In a 30-year-old woman with hypochondroplasia (HCH; 146000), Heuertz et al. (2006) identified heterozygosity for a de novo 833A-G transition in exon 7 of the FGFR3 gene, resulting in a tyr278-to-cys (Y278C) substitution in the IgIIIa extracellular domain. The patient was born with an achondroplasia-like phenotype which changed to typical hypochondroplasia with normal craniofacial features by 3.5 years of age.


.0032   HYPOCHONDROPLASIA

FGFR3, SER84LEU
SNP: rs121913116, ClinVar: RCV000017769, RCV000850610, RCV001334259, RCV002513086

In affected members of 4-generation family with a moderate hypochondroplasia phenotype (HCH; 146000), Heuertz et al. (2006) identified heterozygosity for a 251C-T transition in exon 3 of the FGFR3 gene, resulting in a ser84-to-leu (S84L) substitution in the IgI extracellular domain. The mutation was not found in unaffected family members.


.0033   THANATOPHORIC DYSPLASIA, TYPE I

NEVUS, EPIDERMAL, SOMATIC, INCLUDED
FGFR3, GLY370CYS
SNP: rs121913479, gnomAD: rs121913479, ClinVar: RCV000017770, RCV000029208, RCV000413645, RCV000443051, RCV003493410, RCV003989295

Thanatophoric Dysplasia, Type I

Rousseau et al. (1996) identified a gly370-to-cys (G370C) mutation accounting for 1 of 26 cases of thanatophoric dysplasia type I (TD1; 187600).

Nevus, Epidermal, Somatic

Hafner et al. (2006) analyzed the FGFR3 gene in 39 common epidermal nevi (162900) from 33 patients and identified mosaicism for a double mutation in exon 10 of the FGFR3 gene in 1 patient: the G372C mutation and the G382R (G380R; 134934.0001) mutation. Codons were numbered according to the FGFR3 IIIb isoform.
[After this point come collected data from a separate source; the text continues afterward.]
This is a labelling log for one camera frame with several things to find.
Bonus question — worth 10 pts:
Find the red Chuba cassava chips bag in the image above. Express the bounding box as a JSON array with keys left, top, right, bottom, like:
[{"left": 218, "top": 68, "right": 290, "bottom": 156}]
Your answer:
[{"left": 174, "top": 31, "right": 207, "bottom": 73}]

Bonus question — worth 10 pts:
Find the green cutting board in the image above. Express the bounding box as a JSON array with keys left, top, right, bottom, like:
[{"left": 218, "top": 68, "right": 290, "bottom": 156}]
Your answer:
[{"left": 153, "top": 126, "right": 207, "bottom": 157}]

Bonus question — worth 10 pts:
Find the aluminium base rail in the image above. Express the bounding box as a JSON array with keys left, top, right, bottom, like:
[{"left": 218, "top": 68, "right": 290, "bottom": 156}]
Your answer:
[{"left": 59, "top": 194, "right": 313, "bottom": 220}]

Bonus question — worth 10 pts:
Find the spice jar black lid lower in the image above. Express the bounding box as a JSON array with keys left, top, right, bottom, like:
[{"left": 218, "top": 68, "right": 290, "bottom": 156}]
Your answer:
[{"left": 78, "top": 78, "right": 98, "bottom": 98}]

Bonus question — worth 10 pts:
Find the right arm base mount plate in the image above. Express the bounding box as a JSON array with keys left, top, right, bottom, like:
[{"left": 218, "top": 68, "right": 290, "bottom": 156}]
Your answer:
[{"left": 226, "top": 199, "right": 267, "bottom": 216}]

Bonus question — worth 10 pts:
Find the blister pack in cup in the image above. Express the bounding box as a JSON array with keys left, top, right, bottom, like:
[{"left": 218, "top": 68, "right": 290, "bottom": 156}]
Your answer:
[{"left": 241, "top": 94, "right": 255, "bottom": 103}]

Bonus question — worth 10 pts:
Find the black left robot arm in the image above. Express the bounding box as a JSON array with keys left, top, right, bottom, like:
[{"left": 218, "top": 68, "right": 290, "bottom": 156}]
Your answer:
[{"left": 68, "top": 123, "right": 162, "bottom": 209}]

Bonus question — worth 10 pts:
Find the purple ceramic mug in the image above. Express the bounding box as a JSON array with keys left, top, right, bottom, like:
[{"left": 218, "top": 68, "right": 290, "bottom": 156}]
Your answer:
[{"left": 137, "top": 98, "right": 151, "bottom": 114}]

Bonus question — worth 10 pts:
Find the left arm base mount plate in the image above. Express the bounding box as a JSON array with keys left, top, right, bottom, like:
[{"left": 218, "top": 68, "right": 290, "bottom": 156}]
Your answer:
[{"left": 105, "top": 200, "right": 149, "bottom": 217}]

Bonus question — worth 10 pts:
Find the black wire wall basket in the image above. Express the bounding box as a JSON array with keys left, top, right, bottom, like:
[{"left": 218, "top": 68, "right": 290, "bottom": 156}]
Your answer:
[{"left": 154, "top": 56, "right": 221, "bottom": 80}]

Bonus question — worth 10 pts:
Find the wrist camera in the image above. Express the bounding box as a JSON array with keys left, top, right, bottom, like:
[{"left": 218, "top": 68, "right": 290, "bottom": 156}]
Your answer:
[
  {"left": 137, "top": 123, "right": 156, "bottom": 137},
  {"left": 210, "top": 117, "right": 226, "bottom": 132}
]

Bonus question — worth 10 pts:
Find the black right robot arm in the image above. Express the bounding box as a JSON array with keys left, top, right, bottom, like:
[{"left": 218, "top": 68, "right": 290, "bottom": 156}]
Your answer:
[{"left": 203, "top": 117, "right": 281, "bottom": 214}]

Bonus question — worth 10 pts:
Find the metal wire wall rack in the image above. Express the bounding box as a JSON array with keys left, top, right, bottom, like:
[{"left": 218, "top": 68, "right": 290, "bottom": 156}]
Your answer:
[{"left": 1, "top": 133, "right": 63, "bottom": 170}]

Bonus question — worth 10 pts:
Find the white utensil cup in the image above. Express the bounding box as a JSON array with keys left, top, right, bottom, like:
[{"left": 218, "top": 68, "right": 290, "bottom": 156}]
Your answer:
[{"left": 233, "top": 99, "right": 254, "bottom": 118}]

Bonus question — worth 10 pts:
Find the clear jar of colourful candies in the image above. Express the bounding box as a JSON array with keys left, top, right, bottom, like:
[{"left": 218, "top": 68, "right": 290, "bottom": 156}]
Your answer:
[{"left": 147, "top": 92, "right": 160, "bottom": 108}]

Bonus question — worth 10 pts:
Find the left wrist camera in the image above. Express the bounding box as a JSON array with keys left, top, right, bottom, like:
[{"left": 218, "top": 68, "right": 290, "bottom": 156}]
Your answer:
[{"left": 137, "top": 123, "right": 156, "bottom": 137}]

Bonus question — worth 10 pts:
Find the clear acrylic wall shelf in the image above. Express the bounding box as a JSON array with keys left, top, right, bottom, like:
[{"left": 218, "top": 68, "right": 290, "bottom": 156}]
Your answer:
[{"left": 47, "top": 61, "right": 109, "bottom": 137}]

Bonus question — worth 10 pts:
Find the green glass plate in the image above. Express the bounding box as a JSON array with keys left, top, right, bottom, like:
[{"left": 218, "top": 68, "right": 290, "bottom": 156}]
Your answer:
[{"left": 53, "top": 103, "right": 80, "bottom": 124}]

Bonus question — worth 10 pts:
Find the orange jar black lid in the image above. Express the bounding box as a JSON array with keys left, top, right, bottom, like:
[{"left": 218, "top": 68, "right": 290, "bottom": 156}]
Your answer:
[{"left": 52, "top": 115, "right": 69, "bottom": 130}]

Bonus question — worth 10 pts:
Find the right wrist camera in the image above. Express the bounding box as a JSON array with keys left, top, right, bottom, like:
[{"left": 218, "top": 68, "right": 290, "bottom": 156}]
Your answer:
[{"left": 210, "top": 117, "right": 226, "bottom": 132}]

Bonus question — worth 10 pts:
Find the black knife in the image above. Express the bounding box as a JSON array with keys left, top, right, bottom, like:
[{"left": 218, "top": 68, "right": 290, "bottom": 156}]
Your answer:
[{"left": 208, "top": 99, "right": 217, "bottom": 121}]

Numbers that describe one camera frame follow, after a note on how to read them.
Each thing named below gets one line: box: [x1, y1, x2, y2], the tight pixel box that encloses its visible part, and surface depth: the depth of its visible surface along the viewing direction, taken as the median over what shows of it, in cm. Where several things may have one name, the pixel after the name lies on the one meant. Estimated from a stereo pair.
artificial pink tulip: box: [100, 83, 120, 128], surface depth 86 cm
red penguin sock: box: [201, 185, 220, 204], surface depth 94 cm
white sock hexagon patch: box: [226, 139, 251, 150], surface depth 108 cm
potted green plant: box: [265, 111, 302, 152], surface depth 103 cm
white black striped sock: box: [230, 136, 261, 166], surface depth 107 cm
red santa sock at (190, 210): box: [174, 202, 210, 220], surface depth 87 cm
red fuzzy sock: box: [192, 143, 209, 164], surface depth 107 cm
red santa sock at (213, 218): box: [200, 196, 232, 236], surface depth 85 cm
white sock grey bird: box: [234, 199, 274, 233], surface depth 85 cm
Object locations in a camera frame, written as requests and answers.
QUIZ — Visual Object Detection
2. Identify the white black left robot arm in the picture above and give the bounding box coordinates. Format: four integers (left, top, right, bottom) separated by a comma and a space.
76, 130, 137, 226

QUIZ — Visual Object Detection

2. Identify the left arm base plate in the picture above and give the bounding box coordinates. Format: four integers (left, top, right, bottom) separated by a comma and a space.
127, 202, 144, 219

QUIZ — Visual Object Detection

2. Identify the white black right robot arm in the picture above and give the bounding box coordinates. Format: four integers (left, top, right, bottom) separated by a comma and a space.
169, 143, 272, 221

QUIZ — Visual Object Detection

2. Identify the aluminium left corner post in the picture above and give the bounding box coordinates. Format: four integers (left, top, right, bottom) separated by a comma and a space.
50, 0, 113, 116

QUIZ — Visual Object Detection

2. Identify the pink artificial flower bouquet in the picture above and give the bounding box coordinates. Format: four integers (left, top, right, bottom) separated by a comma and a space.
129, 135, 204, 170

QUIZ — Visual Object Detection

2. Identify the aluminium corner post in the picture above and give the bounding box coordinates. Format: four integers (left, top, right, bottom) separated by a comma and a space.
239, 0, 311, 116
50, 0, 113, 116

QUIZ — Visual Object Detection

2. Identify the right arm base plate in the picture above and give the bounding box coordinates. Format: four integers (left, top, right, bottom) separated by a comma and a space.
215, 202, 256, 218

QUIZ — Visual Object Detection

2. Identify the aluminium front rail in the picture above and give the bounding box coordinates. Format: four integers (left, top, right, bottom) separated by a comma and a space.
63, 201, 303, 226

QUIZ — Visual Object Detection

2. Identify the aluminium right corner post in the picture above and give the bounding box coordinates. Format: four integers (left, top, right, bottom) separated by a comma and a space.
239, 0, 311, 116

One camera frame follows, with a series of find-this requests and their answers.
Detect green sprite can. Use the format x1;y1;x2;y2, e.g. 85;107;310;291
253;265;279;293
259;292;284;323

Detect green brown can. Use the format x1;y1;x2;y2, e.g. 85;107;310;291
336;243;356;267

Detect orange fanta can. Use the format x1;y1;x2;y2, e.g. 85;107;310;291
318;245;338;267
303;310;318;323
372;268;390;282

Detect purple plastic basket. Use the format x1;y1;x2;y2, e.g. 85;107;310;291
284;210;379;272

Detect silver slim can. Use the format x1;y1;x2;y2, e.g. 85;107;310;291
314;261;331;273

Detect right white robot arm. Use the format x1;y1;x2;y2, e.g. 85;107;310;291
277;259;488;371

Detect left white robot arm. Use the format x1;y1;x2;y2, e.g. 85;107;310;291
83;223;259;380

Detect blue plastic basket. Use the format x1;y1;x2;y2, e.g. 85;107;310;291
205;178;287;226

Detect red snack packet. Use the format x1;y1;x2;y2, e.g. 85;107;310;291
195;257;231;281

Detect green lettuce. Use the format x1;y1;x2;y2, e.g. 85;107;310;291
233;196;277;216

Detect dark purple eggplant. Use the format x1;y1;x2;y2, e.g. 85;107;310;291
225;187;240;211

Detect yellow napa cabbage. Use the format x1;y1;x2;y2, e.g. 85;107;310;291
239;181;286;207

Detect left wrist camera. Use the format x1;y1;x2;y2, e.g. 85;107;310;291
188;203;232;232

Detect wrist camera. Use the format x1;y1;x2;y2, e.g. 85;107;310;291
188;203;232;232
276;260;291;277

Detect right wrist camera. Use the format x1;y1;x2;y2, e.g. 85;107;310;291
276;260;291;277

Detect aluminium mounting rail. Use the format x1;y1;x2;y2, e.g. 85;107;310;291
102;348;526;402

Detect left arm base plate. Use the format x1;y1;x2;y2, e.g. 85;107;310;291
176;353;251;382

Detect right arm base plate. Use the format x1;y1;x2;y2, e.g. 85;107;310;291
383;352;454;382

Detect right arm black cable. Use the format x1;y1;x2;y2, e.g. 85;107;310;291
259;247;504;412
.0034   THANATOPHORIC DYSPLASIA, TYPE I

FGFR3, ASN540LYS AND GLN485ARG
SNP: rs267606808, ClinVar: RCV000017740, RCV000017771, RCV000255928, RCV000353403, RCV002273932, RCV003944827

In a fetus with lethal thanatophoric dysplasia I (TD1; 187600), Pannier et al. (2009) identified 2 de novo heterozygous mutations in the FGFR3 gene on the same allele: N540K (134934.0010), and a 1454A-G transition, resulting in a gln485-to-arg (Q485R) substitution at a conserved residue in the beta-2 strand in the kinase domain. Protein modeling suggested that the mutations altered the receptor structure, holding it in a fully activated state, consistent with a gain of function. The pregnancy was terminated at 24 weeks' gestation after the fetus was noted to have severe dwarfism. Radiographic studies showed severe rhizomelic shortness of the long bones and mild bowing of the femora, radii, and ulnae. The spine showed severe platyspondyly with H-shaped vertebrae and narrowing of the interpediculate distance. The thorax was small with short ribs, and the iliac bones were short and wide. Macrocrania and frontal bossing were observed; there was no evidence of a cloverleaf skull. Postmortem examination showed cerebral cortical malformations and severe disorganization of growth plates in the long bones. The N540K mutation in isolation usually results in the less severe phenotype of hypochondroplasia (HCH; 146000).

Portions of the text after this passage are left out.